The first priority is the airway. If breathing is severely compromised, a tube may be placed into the windpipe to ensure air keeps flowing to the lungs. Supplemental oxygen is commonly given through a tube clipped to the nose. Intravenous fluids address dehydration and can help bring blood sugar levels back up. Body temperature is monitored and managed. Throughout all of this, the medical team watches for seizures, aspiration (stomach contents in the lungs), and heart rhythm problems.
How long someone stays in the hospital depends on the severity. Mild cases where the person is monitored and gradually sobers up may resolve in several hours. More severe episodes, particularly those involving breathing support or complications, can require a longer stay. Recovery doesn’t end at discharge: headaches, nausea, confusion, and fatigue commonly persist for a day or more afterward. In cases where oxygen deprivation occurred, some neurological effects can be long-lasting.
How Much Alcohol It Takes
There’s no single number of drinks that causes alcohol poisoning in everyone. BAC depends on how much you drink, how fast you drink it, your body weight, whether you’ve eaten, and individual differences in how your liver processes alcohol. But the numbers paint a clear picture of risk: a BAC of 0.30% to 0.40% is the range where poisoning and loss of consciousness typically occur, and anything above 0.40% carries a serious risk of death.

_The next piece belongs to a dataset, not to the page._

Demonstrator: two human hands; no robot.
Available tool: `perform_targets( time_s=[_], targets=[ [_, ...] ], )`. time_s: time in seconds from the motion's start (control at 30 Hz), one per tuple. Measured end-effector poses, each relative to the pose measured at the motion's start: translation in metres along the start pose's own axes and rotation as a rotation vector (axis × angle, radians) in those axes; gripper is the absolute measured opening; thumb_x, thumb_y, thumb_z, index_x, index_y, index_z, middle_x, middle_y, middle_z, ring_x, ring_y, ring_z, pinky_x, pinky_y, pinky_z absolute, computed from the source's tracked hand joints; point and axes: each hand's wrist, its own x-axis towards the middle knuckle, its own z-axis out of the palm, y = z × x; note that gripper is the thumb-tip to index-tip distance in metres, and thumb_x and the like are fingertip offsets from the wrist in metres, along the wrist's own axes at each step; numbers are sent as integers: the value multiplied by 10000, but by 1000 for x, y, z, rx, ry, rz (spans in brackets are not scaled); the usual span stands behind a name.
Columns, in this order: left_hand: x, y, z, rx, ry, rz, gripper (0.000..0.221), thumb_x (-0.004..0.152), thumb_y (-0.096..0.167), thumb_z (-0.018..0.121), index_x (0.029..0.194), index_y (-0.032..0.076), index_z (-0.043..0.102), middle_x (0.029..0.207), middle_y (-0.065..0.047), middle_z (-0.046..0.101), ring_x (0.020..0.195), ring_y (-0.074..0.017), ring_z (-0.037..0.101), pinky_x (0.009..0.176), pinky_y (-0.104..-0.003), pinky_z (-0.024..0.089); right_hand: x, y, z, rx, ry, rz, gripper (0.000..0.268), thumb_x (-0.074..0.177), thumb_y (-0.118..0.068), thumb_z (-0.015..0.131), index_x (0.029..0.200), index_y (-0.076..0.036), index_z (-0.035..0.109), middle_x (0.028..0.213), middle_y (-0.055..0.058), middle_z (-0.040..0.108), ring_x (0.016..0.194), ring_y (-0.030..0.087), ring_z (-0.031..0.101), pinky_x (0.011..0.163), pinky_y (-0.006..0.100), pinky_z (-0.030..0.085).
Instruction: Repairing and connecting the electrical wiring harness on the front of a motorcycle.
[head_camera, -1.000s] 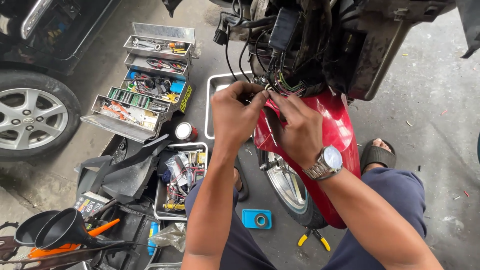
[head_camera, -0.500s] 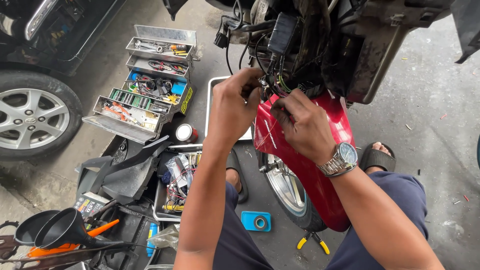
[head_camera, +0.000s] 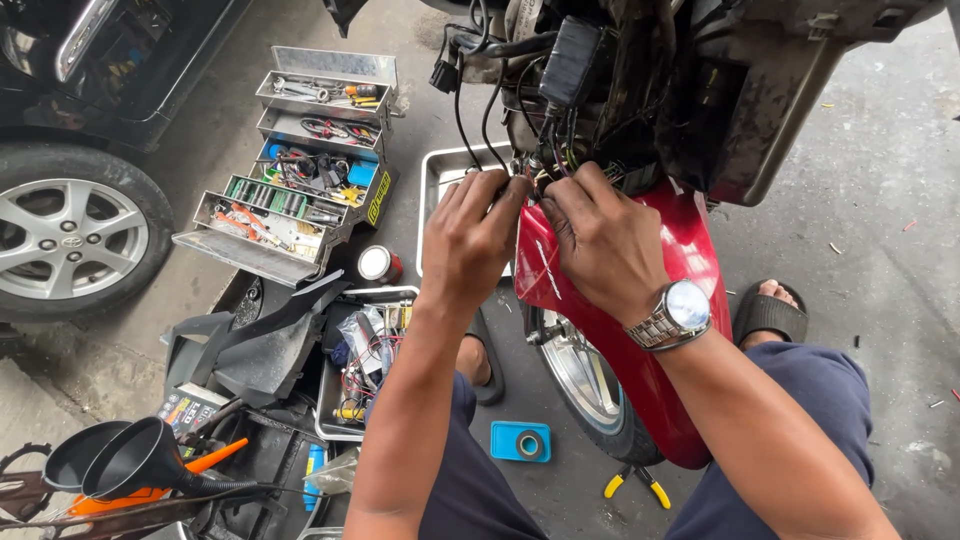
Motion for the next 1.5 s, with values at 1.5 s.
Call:
perform_targets(
  time_s=[1.5],
  targets=[
    [32,-40,30,-1018,-537,-1318,127,834,18,843,883,-60,755,674,-159,720,606,-282,769,574,-381,656,-10,15,12,-149,-31,-94,182,1173,-170,568,1024,-167,673,911,-44,507,709,248,715,545,367,576]
  ],
)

Binge drinking, especially drinking large amounts in a short window, is the most common path to alcohol poisoning because it floods the bloodstream faster than the liver can keep up. The liver metabolizes roughly one standard drink per hour. Consuming five, ten, or more drinks in a couple of hours can push BAC into dangerous territory before the person even realizes how impaired they are.
The Scale of the Problem
Alcohol poisoning is not rare. Deaths from excessive alcohol use in the United States averaged about 178,000 per year during 2020 and 2021, a 29% increase from the roughly 138,000 annual average just a few years earlier. Among adults aged 20 to 64, an estimated one in eight deaths is attributable to excessive alcohol use. These figures include not just acute poisoning but the full spectrum of alcohol-related death, yet they underscore how significant the toll is. Acute overdose is one of the most immediately preventable causes of death in that broader count.